### BRIEF
From the top of the records below down to the line containing "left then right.", reproduce every line exactly.

### Data entries
+ + + + + + +

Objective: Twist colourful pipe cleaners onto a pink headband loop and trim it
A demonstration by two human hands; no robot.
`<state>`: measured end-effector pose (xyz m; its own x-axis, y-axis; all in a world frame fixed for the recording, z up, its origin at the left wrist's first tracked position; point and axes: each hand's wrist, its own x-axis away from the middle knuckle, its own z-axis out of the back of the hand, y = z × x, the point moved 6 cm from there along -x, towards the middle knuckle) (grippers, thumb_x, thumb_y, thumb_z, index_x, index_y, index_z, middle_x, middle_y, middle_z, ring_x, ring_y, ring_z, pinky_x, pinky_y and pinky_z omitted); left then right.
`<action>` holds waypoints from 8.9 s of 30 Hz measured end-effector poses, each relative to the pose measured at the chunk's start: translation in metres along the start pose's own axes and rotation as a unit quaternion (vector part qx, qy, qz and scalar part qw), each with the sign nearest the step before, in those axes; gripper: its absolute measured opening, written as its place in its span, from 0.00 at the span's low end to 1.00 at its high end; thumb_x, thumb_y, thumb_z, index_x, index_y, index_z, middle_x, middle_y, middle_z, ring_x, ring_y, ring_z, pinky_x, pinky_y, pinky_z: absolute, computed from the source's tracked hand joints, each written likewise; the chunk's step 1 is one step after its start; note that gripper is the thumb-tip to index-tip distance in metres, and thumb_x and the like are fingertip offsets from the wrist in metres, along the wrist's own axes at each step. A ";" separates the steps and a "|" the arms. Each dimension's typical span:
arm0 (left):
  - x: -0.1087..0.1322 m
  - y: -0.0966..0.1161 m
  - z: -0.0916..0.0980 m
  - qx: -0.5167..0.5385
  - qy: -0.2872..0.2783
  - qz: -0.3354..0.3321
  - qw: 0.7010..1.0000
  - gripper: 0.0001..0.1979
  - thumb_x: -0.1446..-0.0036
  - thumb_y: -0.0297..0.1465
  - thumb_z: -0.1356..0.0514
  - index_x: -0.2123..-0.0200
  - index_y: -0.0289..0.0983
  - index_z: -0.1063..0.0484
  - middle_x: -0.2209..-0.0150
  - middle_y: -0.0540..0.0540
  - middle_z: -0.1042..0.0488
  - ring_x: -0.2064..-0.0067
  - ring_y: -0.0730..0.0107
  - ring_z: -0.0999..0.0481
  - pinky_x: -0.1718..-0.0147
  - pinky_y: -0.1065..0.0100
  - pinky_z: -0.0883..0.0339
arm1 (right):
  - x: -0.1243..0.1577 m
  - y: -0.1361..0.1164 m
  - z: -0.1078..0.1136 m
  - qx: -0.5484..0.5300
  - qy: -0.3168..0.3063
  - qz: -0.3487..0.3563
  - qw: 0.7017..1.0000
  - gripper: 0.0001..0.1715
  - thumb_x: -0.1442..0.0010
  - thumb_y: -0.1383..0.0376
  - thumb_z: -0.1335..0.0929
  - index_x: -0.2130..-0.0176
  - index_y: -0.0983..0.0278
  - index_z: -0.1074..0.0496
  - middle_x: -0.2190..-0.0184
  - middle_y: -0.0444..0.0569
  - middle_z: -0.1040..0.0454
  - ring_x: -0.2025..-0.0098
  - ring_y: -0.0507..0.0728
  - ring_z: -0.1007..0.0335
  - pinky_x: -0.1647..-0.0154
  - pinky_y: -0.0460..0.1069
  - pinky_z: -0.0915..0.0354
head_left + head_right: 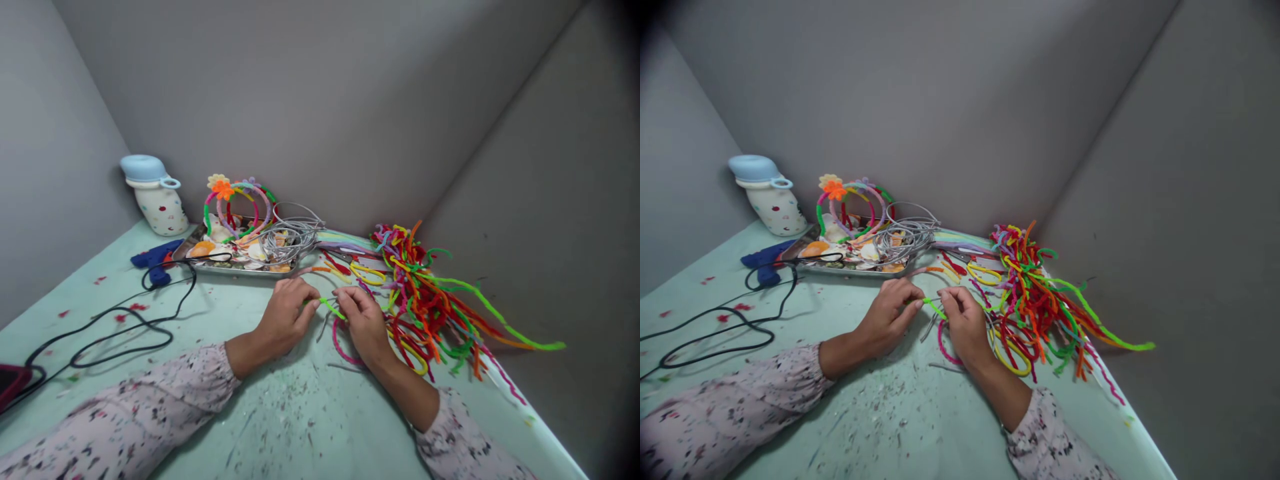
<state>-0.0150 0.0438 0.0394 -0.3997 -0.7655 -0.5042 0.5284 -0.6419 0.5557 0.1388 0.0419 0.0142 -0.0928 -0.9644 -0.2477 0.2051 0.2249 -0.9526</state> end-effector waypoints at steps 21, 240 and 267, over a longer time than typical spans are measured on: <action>0.002 -0.003 0.003 0.053 0.022 0.003 0.998 0.10 0.35 0.32 0.51 0.65 0.37 0.31 0.66 0.47 0.30 0.60 0.66 0.33 0.57 0.62 0.43 | 0.005 -0.017 -0.005 0.121 -0.026 0.198 0.972 0.09 0.42 0.70 0.31 0.60 0.59 0.26 0.61 0.47 0.29 0.59 0.54 0.31 0.65 0.47 0.33; 0.002 0.005 0.001 0.002 0.024 -0.025 0.999 0.07 0.36 0.30 0.48 0.66 0.37 0.32 0.66 0.47 0.28 0.61 0.65 0.32 0.58 0.60 0.41 | 0.005 -0.009 -0.009 0.093 -0.068 0.043 0.992 0.12 0.37 0.59 0.37 0.69 0.63 0.32 0.73 0.44 0.33 0.68 0.54 0.37 0.66 0.48 0.41; 0.002 0.007 0.000 -0.007 0.023 -0.033 0.999 0.07 0.36 0.30 0.48 0.66 0.37 0.32 0.66 0.47 0.28 0.61 0.65 0.32 0.58 0.61 0.42 | 0.002 -0.005 -0.009 0.058 -0.078 0.013 0.995 0.16 0.38 0.57 0.37 0.73 0.62 0.34 0.79 0.41 0.40 0.72 0.53 0.42 0.69 0.48 0.44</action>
<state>-0.0126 0.0381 0.0424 -0.3997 -0.7191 -0.5685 0.5124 -0.6895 0.5119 0.1288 0.0399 0.0164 0.0654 -0.9702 -0.2333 0.3164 0.2419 -0.9172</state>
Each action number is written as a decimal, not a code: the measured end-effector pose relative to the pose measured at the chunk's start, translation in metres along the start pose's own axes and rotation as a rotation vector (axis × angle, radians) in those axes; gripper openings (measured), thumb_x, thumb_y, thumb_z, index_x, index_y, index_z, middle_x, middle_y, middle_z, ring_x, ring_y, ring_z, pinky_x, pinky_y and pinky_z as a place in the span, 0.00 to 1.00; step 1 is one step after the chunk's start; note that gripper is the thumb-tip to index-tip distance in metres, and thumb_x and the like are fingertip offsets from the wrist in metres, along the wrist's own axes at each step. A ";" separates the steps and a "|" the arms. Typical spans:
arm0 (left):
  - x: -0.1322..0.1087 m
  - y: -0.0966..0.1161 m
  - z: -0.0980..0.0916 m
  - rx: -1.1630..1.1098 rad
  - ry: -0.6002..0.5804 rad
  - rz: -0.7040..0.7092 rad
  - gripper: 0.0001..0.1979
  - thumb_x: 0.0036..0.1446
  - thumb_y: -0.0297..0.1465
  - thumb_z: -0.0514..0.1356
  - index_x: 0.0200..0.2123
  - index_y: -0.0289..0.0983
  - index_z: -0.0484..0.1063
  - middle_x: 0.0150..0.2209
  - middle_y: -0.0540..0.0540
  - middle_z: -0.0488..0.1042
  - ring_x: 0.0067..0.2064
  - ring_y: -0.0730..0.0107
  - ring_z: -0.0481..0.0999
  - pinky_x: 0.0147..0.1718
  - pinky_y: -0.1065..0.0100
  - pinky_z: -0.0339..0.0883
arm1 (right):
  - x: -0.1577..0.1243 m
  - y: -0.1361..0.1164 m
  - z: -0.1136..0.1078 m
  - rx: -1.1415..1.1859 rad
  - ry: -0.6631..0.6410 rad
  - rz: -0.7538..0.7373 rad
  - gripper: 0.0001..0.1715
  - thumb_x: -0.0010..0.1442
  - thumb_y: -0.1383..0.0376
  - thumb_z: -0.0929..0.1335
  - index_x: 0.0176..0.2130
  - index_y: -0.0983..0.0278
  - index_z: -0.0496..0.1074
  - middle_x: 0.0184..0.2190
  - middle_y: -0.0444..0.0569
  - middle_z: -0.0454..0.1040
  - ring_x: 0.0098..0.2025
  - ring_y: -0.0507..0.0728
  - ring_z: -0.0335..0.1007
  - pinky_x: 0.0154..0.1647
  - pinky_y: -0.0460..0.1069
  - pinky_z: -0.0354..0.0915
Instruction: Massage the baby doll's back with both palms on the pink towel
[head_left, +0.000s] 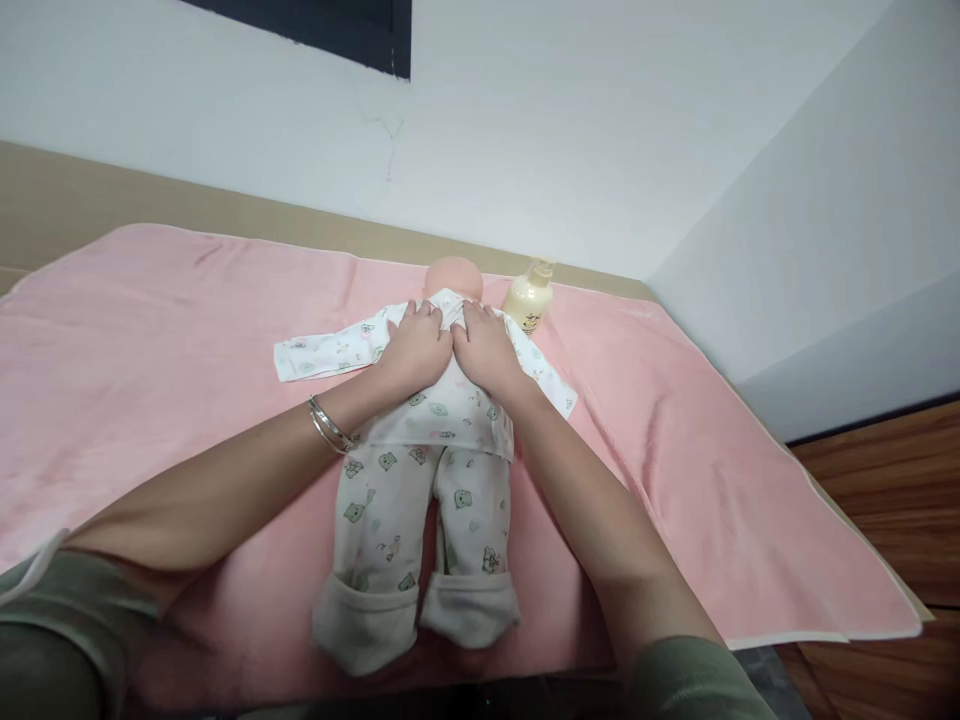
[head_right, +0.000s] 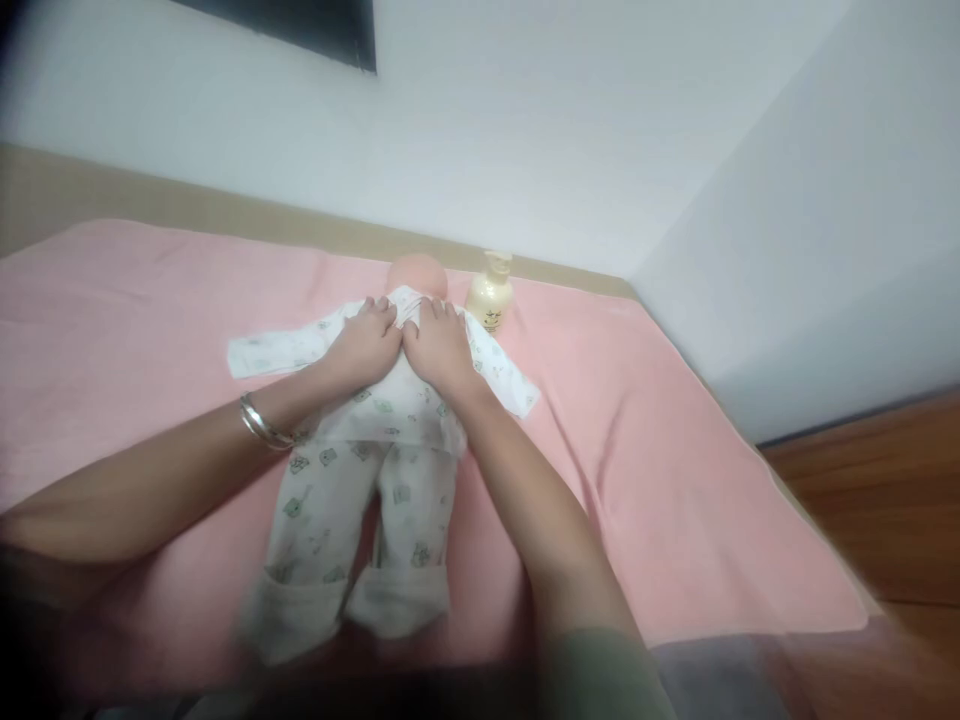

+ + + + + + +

### RESPONSE AREA
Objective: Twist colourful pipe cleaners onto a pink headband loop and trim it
A demonstration by two human hands; no robot.
`<state>`: measured end-effector pose (xyz m; its own x-axis, y-axis; all in a world frame fixed for the recording, z up, its origin at the left wrist's first tracked position; point and axes: each hand's wrist, its own x-axis away from the middle knuckle, its own z-axis out of the back of the hand, y = z × x, the point moved 6 cm from there along -x, towards the middle knuckle) (grippers, thumb_x, thumb_y, thumb_z, index_x, index_y, index_z, middle_x, middle_y, middle_z, ring_x, ring_y, ring_z, pinky_x, pinky_y and pinky_z omitted); left then right.

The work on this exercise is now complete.